Restate the opening lines of the material below word for word, stopping after the line that contains "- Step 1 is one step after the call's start".

======

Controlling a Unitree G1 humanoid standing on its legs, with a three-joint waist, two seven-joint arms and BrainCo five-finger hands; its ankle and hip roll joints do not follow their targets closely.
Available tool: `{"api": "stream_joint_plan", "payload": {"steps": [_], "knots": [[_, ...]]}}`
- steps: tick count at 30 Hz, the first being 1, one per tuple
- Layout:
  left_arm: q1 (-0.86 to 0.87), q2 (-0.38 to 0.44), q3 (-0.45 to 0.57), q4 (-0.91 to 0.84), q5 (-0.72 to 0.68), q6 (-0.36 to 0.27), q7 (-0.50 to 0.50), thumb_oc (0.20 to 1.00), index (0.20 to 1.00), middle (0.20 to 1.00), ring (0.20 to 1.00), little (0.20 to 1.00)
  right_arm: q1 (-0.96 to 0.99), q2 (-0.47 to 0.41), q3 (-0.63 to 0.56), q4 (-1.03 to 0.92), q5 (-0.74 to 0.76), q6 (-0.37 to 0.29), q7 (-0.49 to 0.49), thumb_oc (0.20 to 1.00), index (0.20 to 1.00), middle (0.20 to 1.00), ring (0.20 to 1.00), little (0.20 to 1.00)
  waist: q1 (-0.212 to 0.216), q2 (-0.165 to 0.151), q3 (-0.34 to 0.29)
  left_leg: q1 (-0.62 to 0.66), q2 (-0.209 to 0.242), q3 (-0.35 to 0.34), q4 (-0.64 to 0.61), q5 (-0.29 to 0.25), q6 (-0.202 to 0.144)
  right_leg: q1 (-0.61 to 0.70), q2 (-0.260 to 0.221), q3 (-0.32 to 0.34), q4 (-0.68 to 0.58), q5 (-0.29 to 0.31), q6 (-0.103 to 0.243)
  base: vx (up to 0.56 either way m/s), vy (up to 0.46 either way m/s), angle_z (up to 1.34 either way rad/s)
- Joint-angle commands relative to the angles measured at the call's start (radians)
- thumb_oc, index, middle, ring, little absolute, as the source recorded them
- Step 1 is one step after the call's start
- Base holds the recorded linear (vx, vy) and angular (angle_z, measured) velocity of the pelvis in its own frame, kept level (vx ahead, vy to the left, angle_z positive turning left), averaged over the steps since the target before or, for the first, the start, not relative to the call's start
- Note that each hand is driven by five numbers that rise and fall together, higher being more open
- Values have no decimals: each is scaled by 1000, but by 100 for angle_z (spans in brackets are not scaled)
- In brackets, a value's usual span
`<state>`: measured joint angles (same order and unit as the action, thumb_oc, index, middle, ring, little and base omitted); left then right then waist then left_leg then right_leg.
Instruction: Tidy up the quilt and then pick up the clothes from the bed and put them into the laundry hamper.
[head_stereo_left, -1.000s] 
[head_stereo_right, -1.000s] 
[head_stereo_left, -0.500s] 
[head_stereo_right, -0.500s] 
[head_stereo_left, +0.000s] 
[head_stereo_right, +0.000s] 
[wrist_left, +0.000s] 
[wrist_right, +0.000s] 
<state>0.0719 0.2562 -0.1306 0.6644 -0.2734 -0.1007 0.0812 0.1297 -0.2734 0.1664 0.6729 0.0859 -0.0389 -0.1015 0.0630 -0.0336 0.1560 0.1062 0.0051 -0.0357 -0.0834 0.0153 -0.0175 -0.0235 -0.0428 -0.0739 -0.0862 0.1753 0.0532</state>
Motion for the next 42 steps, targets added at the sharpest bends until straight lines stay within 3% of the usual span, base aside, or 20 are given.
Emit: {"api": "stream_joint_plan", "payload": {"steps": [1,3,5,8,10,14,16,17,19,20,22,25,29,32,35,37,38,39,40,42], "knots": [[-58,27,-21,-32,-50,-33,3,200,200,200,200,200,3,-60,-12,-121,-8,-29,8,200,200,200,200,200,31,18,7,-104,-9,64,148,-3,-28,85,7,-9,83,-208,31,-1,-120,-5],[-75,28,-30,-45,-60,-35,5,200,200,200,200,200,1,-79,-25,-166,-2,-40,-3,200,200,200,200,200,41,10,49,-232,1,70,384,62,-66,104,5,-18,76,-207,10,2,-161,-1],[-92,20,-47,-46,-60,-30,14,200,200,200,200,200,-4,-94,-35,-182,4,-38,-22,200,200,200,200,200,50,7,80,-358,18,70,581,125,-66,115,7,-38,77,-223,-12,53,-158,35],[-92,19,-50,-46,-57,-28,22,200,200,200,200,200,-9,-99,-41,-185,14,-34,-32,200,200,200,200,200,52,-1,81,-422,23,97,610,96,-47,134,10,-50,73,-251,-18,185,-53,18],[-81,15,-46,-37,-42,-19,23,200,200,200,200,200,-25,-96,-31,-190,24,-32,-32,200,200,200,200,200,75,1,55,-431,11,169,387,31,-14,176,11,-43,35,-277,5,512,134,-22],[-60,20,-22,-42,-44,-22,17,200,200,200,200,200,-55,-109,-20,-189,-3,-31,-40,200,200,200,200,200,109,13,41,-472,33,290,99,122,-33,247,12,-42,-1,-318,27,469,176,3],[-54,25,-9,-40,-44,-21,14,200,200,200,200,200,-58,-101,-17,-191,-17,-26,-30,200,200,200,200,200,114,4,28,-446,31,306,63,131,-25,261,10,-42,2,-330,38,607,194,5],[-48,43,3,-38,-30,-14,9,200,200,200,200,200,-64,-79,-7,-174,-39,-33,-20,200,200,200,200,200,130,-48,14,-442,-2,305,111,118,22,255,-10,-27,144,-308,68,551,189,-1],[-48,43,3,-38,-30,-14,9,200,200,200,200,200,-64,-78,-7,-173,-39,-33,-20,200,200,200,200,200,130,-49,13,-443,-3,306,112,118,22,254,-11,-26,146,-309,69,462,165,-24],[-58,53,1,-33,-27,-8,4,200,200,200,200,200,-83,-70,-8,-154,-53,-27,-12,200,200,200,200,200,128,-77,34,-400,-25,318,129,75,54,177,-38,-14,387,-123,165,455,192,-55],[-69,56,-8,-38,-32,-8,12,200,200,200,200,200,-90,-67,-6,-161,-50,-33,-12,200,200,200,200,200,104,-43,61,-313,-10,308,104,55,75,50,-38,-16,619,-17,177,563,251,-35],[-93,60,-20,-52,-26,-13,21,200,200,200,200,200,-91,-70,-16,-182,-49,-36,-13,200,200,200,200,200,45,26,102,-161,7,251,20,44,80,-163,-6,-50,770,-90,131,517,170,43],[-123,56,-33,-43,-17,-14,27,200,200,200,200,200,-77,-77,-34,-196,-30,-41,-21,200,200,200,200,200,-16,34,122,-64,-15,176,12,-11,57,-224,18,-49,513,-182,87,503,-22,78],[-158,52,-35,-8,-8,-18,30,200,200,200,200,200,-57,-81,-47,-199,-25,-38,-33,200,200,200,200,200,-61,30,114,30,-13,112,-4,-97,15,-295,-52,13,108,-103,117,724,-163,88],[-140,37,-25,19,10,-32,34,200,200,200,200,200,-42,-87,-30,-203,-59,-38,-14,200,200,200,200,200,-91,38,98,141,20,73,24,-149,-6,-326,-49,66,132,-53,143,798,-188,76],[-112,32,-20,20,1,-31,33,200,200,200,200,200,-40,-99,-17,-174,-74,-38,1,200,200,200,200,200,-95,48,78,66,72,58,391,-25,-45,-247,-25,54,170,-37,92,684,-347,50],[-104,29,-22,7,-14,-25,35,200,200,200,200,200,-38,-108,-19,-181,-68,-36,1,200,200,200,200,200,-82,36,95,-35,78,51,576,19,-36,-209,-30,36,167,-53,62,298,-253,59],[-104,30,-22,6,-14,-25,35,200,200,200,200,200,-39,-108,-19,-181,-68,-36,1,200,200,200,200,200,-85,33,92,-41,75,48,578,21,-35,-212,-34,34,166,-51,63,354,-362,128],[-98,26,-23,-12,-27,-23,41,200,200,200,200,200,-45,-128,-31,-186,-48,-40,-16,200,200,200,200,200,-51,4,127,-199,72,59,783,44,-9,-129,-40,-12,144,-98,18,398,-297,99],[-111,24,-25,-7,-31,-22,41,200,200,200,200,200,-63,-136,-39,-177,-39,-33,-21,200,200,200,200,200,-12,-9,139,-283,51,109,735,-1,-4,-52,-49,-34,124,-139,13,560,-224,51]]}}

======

RESULT OF THE EXERCISE -
Controlling a Unitree G1 humanoid standing on its legs, with a three-joint waist, two seven-joint arms and BrainCo five-finger hands; its ankle and hip roll joints do not follow their targets closely.
Available tool: `{"api": "stream_joint_plan", "payload": {"steps": [_], "knots": [[_, ...]]}}`
- steps: tick count at 30 Hz, the first being 1, one per tuple
- Layout:
  left_arm: q1 (-0.86 to 0.87), q2 (-0.38 to 0.44), q3 (-0.45 to 0.57), q4 (-0.91 to 0.84), q5 (-0.72 to 0.68), q6 (-0.36 to 0.27), q7 (-0.50 to 0.50), thumb_oc (0.20 to 1.00), index (0.20 to 1.00), middle (0.20 to 1.00), ring (0.20 to 1.00), little (0.20 to 1.00)
  right_arm: q1 (-0.96 to 0.99), q2 (-0.47 to 0.41), q3 (-0.63 to 0.56), q4 (-1.03 to 0.92), q5 (-0.74 to 0.76), q6 (-0.37 to 0.29), q7 (-0.49 to 0.49), thumb_oc (0.20 to 1.00), index (0.20 to 1.00), middle (0.20 to 1.00), ring (0.20 to 1.00), little (0.20 to 1.00)
  waist: q1 (-0.212 to 0.216), q2 (-0.165 to 0.151), q3 (-0.34 to 0.29)
  left_leg: q1 (-0.62 to 0.66), q2 (-0.209 to 0.242), q3 (-0.35 to 0.34), q4 (-0.64 to 0.61), q5 (-0.29 to 0.25), q6 (-0.202 to 0.144)
  right_leg: q1 (-0.61 to 0.70), q2 (-0.260 to 0.221), q3 (-0.32 to 0.34), q4 (-0.68 to 0.58), q5 (-0.29 to 0.31), q6 (-0.103 to 0.243)
  base: vx (up to 0.56 either way m/s), vy (up to 0.46 either way m/s), angle_z (up to 1.34 either way rad/s)
- Joint-angle commands relative to the angles measured at the call's start (radians)
- thumb_oc, index, middle, ring, little absolute, as the source recorded them
- Step 1 is one step after the call's start

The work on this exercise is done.